As described above, according to the present invention, there is provided a unit cell having a fuel side electrode and an oxidant electrode facing each other with an electrolyte interposed therebetween, and a fuel gas flow path and an oxidant side electrode provided opposite to the solvent side electrode. In a molten carbonate type solvent battery in which a laminate is formed by alternately laminating separator plates having first rail portions provided at both ends parallel to the flow path direction, By providing a second rail portion that provides a gas flow path at both ends perpendicular to the flow path direction on the side opposite to the first rail portion of the separator plate, deformation is less likely to occur. By obtaining separator plates, it is possible to obtain a molten carbonate fuel cell in which cells can be easily stacked.

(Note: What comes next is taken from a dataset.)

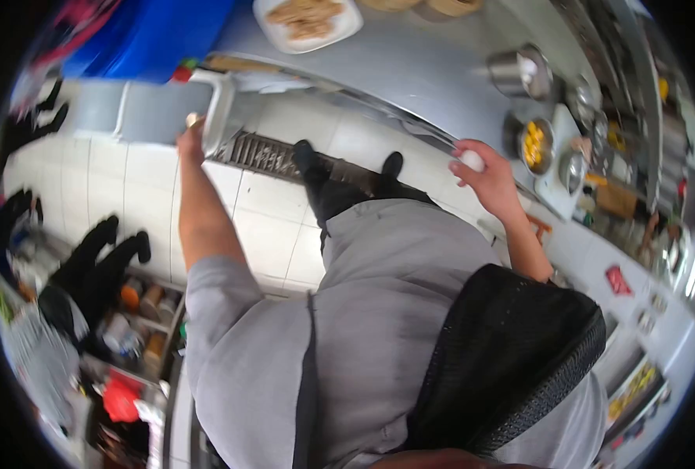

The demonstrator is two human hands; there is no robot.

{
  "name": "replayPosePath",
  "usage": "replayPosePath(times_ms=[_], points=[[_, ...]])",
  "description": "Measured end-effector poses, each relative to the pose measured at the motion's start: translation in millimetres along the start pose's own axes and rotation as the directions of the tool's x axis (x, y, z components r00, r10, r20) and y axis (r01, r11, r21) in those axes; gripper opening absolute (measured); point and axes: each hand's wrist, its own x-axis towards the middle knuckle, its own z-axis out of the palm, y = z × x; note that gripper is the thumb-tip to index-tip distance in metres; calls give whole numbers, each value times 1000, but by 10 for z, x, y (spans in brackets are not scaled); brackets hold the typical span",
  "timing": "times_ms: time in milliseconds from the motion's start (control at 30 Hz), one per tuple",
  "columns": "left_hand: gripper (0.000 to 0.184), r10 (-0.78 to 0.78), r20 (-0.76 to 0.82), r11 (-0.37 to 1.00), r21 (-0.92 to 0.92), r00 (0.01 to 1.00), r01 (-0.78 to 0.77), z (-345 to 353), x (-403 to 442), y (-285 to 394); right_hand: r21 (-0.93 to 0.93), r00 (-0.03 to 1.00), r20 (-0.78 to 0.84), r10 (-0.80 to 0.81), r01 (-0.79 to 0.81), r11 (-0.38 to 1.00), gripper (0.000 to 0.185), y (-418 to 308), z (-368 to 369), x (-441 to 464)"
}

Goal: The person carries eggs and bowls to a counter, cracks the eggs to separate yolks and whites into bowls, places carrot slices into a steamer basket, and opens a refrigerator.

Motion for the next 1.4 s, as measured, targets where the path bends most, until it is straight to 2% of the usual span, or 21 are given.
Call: replayPosePath(times_ms=[33, 100, 133, 167, 233, 267, 300, 367, 433, 533, 600, 633, 733, 833, 900, 1033, 1100, 1267, 1333, 1367, 1400], points=[[54, 204, 176, 976, 33, 963, -213, -122, 196, -239, -23, 1000, 17, -7, 8, 1000, 35, -23, 6, -9], [78, 40, 74, 975, -223, 996, -23, 84, -346, 434, -40, 1000, -2, -7, 7, 999, 36, -41, -24, -40], [73, 124, -153, 991, 66, 980, -115, 217, -411, 399, -56, 1000, -2, 27, -27, 998, 36, -23, -50, -34], [68, 269, -349, 924, 355, 897, -139, 365, -458, 324, -68, 998, 0, 58, -58, 996, 35, 3, -85, -27], [60, 542, -263, 739, 600, 798, -305, 611, -905, 401, -11, 996, -50, 68, -68, 998, 38, 31, -150, -48], [51, 390, -135, 789, 558, 911, -256, 777, -1149, 474, 54, 991, -55, 124, -121, 991, 40, 6, -191, -50], [39, 385, 68, 823, 425, 920, -376, 982, -1260, 377, 122, 983, -54, 176, -169, 978, 42, 20, -258, -62], [31, 446, 432, 784, 235, 784, -575, 1464, -2079, 833, 196, 985, -138, 106, -78, 977, 40, 326, -370, -22], [31, 360, 692, 844, 44, 626, -534, 1924, -2888, 1533, 162, 964, -252, 81, -41, 986, 34, 484, -518, -26], [29, 572, 684, 668, -68, 452, -741, 2617, -3778, 2770, 254, 948, -312, 66, 16, 967, 32, 750, -799, -33], [26, 788, 538, 473, -218, 299, -854, 3212, -4026, 3430, 305, 935, -345, 85, 26, 952, 40, 979, -994, -42], [23, 824, 493, 424, -211, 279, -881, 3511, -4152, 3757, 331, 936, -342, 83, 37, 943, 40, 1072, -1093, -62], [32, 863, 462, 310, -164, 205, -936, 4524, -4258, 4446, 664, 936, -287, 205, 40, 747, 34, 1331, -1420, -145], [42, 799, 563, 237, 29, 211, -971, 5393, -4058, 4662, 799, 948, -219, 231, 38, 600, 30, 1602, -1729, -311], [51, 513, 807, 115, 272, 292, -955, 5729, -3925, 4688, 828, 950, -209, 234, 44, 559, 26, 1826, -1878, -386], [54, 546, 779, 128, 285, 307, -950, 5905, -3928, 4604, 864, 939, -240, 245, 91, 495, 24, 2180, -2098, -524], [61, 610, 704, 73, 407, 364, -911, 5888, -4060, 4645, 878, 955, -221, 195, 108, 466, 26, 2314, -2205, -523], [63, 566, 714, 51, 468, 412, -882, 5955, -3941, 4700, 853, 979, -191, 73, 129, 505, 33, 2381, -2335, -442], [56, 569, 681, 232, 406, 462, -884, 5911, -3903, 4716, 825, 974, -195, 120, 96, 557, 35, 2221, -2398, -464], [56, 575, 671, 240, 408, 468, -881, 5843, -3984, 4721, 819, 975, -192, 110, 97, 565, 35, 2210, -2416, -450], [52, 532, 645, 694, 39, 548, -719, 5730, -4088, 4702, 816, 979, -181, 96, 96, 570, 34, 2214, -2427, -427]])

[Brief explanation of drawings]

FIG. 1 is a perspective view showing a separator plate according to an embodiment of the present invention, FIG. 2 is a plan view showing a fuel cell according to an embodiment of the invention, and FIG. 8 is a perspective view showing a conventional fuel cell. Fig. 4 is a perspective view showing a conventional separator plate, Fig. 5 is a perspective view showing a gas supply manifold installed in a fuel cell, and Fig. 6 shows deformation of a conventional separator plate after heat treatment. It is a perspective view showing Hl, (la) to (ld): separator plate, +21
, (ga~1cL), (21, (2a) two (1)
, fall, (3a) to (3d): first rail part, (
4), (6), (5a) to (5d): Second rail part, G11),! 5υ: open pores, (8a) to (8c): electrolyte. In addition, in the figures, the same reference numerals indicate the same or equivalent parts.

Claims (3)

[Claims] (1) A unit cell having a fuel-side electrode and an oxidizer-side electrode facing each other with an electrolyte interposed therebetween, and a fuel gas flow path facing the fuel-side electrode and an oxidizer gas flow path facing the oxidizer-side electrode. In a molten carbonate fuel cell in which a laminate is formed by alternately laminating separator plates having first rail parts provided at both ends parallel to the flow path direction, the first rail part of the separator plate A molten carbonate fuel cell characterized in that second rail portions are provided at both ends perpendicular to the flow path direction on the side opposite to the side where the gas flow path is provided. (2) A patent characterized in that the second rail portion has a plurality of openings providing gas flow paths, and the cross-sectional area of the gas flow paths is changed between the central portion and the peripheral portion of the second rail portion. A molten carbonate fuel cell according to claim 1. (3) A patent claim characterized in that the second rail portion has a plurality of openings providing gas flow paths, and the cross-sectional area of the gas flow paths is varied between the plurality of laminated separator plates. The molten carbonate fuel cell according to item 1 or 2.